I have zero shame in admitting that I’m a sucker for top-tier paint work. I’m not talking “fresh out of Maaco” paint. I’m talking the kind of paint work that House of Kolor puts on display at SEMA levels of good. Metalflake, lacework, panel paint, airbrushing…all of it. I don’t care if it’s an open-faced helmet that is green with monster flake in it or a Ford LTD lowrider that has enough lacework done to the roof of the car that you lose yourself in the depths of the work, I’ll sing it’s praises all day long.
Van culture, just like lowriders, has a strong affiliation with some of the best paintwork you can find on four wheels. With such large, slab sides, murals became popular. Now, it’s easy to laugh off the “naked lady riding a dragon” joke, but the tropic biker paradise images that are splashed all over this 1976 Chevrolet van are too cool. The crashing waves, the shoreline trees, the bikes, and even the tricked out Corvair Greenbrier van, you expect to get a whiff of salt breeze when you walk near this machine.

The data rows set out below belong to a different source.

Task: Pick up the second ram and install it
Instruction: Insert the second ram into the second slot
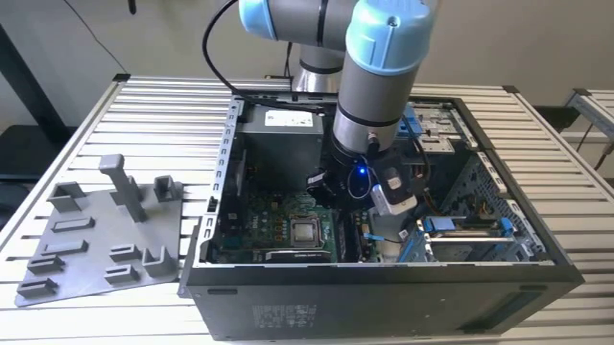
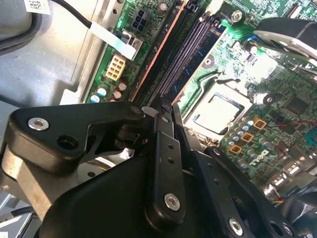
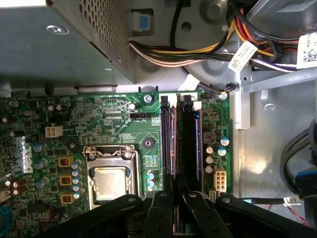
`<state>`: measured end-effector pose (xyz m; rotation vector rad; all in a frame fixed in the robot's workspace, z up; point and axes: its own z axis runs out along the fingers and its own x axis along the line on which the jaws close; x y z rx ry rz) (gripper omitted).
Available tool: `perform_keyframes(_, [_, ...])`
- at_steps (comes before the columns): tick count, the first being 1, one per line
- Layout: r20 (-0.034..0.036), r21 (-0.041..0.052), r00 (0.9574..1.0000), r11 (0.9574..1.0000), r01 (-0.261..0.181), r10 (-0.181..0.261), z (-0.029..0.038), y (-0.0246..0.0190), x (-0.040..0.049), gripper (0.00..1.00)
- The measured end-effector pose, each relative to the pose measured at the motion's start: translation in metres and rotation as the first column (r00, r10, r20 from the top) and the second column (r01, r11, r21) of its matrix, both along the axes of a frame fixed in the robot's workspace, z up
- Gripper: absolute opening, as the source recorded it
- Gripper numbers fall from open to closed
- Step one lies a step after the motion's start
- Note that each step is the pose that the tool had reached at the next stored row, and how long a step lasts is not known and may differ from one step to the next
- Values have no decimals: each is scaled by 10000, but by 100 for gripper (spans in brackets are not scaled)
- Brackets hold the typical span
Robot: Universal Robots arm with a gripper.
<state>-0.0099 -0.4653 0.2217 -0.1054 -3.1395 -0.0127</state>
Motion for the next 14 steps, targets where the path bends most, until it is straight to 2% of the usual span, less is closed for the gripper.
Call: perform_keyframes(14, [5,2,9999,9999,-119,119,2,1,0,14])
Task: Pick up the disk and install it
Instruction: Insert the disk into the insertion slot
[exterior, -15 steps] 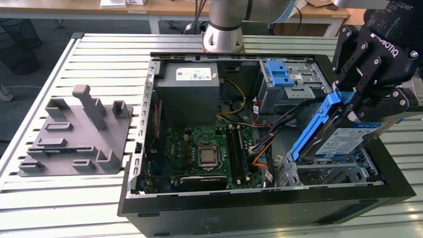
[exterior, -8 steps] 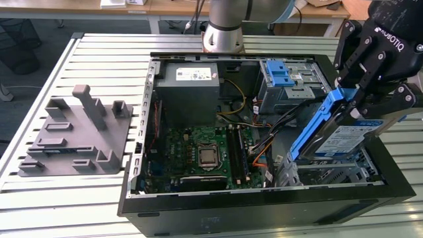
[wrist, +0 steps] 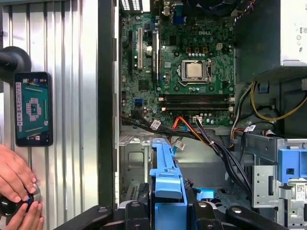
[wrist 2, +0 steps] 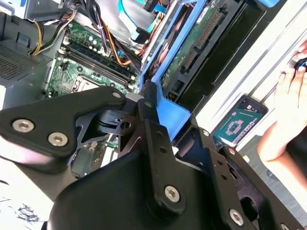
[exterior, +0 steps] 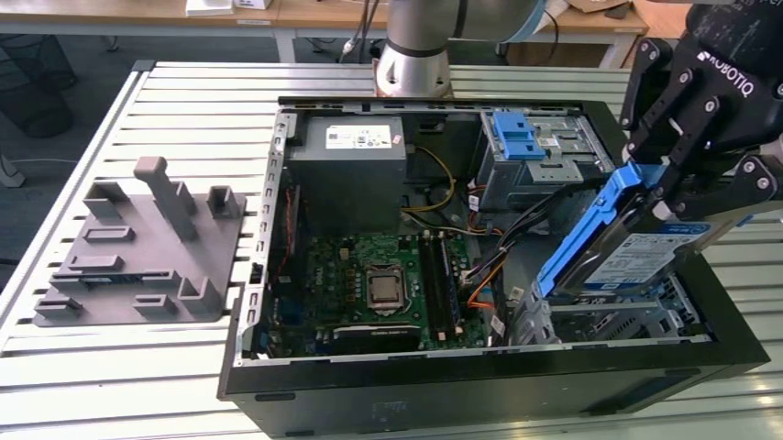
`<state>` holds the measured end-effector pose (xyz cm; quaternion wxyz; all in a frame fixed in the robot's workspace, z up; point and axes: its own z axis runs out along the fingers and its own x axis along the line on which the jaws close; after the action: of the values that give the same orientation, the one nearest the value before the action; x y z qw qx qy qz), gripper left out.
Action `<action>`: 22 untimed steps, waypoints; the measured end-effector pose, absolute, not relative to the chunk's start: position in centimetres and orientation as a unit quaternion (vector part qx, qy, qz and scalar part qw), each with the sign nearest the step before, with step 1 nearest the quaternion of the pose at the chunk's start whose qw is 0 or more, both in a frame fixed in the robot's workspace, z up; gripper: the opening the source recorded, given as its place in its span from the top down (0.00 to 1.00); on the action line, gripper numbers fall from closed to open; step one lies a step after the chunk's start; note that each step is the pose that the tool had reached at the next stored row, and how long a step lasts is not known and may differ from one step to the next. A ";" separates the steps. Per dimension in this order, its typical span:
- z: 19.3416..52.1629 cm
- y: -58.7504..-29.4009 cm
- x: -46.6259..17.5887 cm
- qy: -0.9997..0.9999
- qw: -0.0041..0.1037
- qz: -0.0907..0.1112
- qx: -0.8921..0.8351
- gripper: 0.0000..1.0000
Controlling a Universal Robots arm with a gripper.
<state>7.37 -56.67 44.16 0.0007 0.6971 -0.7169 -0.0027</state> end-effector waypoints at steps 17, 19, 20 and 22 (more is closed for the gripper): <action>44.5 -56.6 7.4 -0.717 -0.003 0.001 0.698 0.63; 44.5 -56.6 7.4 -0.716 -0.007 0.005 0.698 0.63; 44.4 -56.6 7.4 -0.716 -0.008 0.006 0.698 0.63; 44.3 -56.6 7.4 -0.716 -0.009 0.007 0.698 0.63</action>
<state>7.41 -56.63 44.34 -0.0088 0.6977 -0.7163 0.0065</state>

Mechanically, all you really need to know is that it’s a 350/TH350 combination and that the van has been fitted with a Vintage Air kit to keep you nice and cool. Which is perfect for what this van needs to be doing…it’s a showpiece, sure. That paint is absolutely gorgeous and the Chevy isn’t getting any younger. But this thing needs to be traveling. This is the kind of art you take on a trip and go be seen in. Just picture a little kid riding along in Mom’s yawn-mobile who sees an old van with surfer girl and biker murals all over it. Their faces would be melding through the glass as you rolled on by.